City council has given the financially struggling Lake Superior Centre for Regenerative Medicine another $150,000 lifeline.

The majority of council voted to give the only non-profit bone and tissue bank in Canada another loan. That brings the total amount given by the city to about $1.5 million. Council had already agreed to give a mostly interest free loan of $150,000 in October.

Only At-Large Coun. Rebecca Johnson voted against the recommendation.

Johnson said she voted against the recommendation because it appeared that there was no end to the amount being asked.

“This is continuing and it is going on and on and I do not think council or the citizens of this community are prepared to keep putting money into a private industry,” she said. “It’s around $1.5 million and I think that’s too much. I think the initial dollar allocation was just over $100,000 and we had that opportunity to provide that. It got the organization up and going but I think at this point and time it’s enough.”

The new loan was approved on the condition that RegenMed would receive provincial support. Ontario Health Minister Deb Matthews confirmed the province will help prop up the struggling Thunder Bay bone and tissue bank but didn’t reveal how much.

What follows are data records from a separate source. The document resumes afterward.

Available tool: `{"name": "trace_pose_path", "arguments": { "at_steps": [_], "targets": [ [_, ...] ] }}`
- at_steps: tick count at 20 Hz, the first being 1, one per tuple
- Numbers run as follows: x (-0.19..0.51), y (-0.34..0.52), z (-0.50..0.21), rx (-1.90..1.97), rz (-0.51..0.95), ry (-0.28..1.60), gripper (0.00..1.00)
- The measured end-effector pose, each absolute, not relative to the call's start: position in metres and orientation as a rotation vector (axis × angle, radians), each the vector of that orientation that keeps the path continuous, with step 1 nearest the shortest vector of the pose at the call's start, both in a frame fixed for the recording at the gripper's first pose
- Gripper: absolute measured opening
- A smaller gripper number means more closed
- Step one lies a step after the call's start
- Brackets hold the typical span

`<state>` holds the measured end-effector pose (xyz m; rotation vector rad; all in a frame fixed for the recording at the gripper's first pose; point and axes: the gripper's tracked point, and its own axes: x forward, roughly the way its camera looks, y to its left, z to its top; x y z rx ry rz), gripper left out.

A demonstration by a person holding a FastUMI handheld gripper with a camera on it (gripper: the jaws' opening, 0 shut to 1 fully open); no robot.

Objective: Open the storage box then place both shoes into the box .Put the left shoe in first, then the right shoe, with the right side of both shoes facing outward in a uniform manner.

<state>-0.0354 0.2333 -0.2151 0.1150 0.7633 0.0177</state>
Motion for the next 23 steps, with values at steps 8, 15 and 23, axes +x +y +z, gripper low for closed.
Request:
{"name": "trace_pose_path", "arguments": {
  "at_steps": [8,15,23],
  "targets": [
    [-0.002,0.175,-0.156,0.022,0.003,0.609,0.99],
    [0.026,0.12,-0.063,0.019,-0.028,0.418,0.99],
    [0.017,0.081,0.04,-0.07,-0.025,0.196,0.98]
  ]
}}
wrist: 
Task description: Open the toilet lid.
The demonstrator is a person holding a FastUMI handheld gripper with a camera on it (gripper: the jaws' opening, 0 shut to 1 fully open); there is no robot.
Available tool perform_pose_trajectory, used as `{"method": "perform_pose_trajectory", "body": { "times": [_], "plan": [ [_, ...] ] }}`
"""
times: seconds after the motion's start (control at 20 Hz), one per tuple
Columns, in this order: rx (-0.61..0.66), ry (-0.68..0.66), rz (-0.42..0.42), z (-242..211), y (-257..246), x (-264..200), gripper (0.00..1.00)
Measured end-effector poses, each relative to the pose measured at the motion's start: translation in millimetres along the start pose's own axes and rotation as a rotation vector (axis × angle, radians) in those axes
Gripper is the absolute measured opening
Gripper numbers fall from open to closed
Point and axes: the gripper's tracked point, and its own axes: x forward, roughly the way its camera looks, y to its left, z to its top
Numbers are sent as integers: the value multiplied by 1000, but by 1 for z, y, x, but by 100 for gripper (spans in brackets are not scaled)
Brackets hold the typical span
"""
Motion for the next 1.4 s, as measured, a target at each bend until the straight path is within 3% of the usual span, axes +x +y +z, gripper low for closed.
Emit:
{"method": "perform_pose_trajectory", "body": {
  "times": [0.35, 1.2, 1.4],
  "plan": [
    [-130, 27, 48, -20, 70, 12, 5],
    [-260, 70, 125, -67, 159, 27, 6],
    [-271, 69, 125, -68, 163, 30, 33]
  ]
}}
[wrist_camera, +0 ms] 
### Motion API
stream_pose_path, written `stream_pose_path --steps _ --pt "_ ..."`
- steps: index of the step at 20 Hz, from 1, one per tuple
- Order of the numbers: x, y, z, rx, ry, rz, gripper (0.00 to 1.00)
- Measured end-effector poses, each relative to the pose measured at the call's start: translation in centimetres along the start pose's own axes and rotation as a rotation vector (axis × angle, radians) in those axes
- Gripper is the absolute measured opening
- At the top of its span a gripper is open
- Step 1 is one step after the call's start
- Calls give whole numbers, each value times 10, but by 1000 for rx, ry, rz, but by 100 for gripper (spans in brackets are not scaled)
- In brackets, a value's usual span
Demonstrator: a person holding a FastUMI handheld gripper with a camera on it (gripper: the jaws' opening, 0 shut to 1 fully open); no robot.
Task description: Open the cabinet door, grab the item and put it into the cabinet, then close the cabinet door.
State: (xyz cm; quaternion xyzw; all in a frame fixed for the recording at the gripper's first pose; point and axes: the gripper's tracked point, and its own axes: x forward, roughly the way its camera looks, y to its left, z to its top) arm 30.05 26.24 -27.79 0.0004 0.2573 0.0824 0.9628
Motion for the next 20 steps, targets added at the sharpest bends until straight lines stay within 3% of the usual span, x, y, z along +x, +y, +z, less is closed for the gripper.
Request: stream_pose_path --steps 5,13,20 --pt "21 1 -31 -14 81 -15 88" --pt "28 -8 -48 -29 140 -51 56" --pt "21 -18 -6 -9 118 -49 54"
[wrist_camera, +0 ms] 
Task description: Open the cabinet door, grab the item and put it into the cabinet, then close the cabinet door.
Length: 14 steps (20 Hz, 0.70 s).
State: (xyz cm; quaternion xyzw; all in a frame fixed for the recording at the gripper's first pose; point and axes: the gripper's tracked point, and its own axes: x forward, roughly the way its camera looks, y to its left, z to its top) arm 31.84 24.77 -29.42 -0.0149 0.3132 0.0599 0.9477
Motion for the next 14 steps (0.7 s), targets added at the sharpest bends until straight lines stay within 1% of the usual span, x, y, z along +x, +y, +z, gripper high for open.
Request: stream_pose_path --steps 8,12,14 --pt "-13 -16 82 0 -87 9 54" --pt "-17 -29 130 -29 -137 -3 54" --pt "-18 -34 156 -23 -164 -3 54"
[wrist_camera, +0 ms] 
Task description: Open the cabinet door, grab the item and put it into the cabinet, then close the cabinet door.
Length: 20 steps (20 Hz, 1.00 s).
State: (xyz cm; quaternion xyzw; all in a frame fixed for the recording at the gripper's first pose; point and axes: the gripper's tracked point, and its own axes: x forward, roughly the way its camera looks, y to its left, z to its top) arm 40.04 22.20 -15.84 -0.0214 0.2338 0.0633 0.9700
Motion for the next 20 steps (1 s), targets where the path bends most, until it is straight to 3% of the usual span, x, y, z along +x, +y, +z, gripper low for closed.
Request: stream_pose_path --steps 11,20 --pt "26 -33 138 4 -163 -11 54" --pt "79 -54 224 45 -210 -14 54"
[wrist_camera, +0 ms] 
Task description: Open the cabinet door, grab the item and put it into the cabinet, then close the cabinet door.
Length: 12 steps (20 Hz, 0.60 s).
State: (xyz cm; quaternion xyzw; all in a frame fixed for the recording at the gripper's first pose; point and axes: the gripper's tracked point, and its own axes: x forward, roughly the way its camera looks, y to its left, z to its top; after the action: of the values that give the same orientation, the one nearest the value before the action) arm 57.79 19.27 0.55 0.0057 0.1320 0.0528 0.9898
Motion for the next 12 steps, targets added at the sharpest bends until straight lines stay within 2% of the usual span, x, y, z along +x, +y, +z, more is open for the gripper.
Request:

RegenMed board member Yves Fricot said if they didn’t receive the support from the province they would have looked at closing. He said there’s a zero per cent chance that the company will return to council to ask for more assistance.

“The city has helped this organization get to a place where its role is now within the health-care system,” Fricot said. “We don’t intend to come back and we made that commitment the last time we went before council back in October. The business plan is obviously borrowing the money and paying it back… the whole amount.”

Currently, RegenMed covers one-third of the bone and tissue that’s donated in the province.

With further support from the province, the company will be able to expand operations over the next few years, he said.

Fricot wouldn’t go into any specifics regarding the ongoing negotiations with the province but said they have received a commitment for a “significant amount” and hope to reveal the amount within the week.

“There’s an incredible growth period where you’re trying to change this how part of the health-care system works in the province,” he said. “That comes with a whole bunch of challenges. You have to change the relationship hospitals have with agencies with how they source bone and tissue. That’s proven to be a real challenge. There’s been no question that there has been growing pains.”

He added that starting in February the company’s technicians will be starting to do skin recovery in addition to bone and tissue recovery.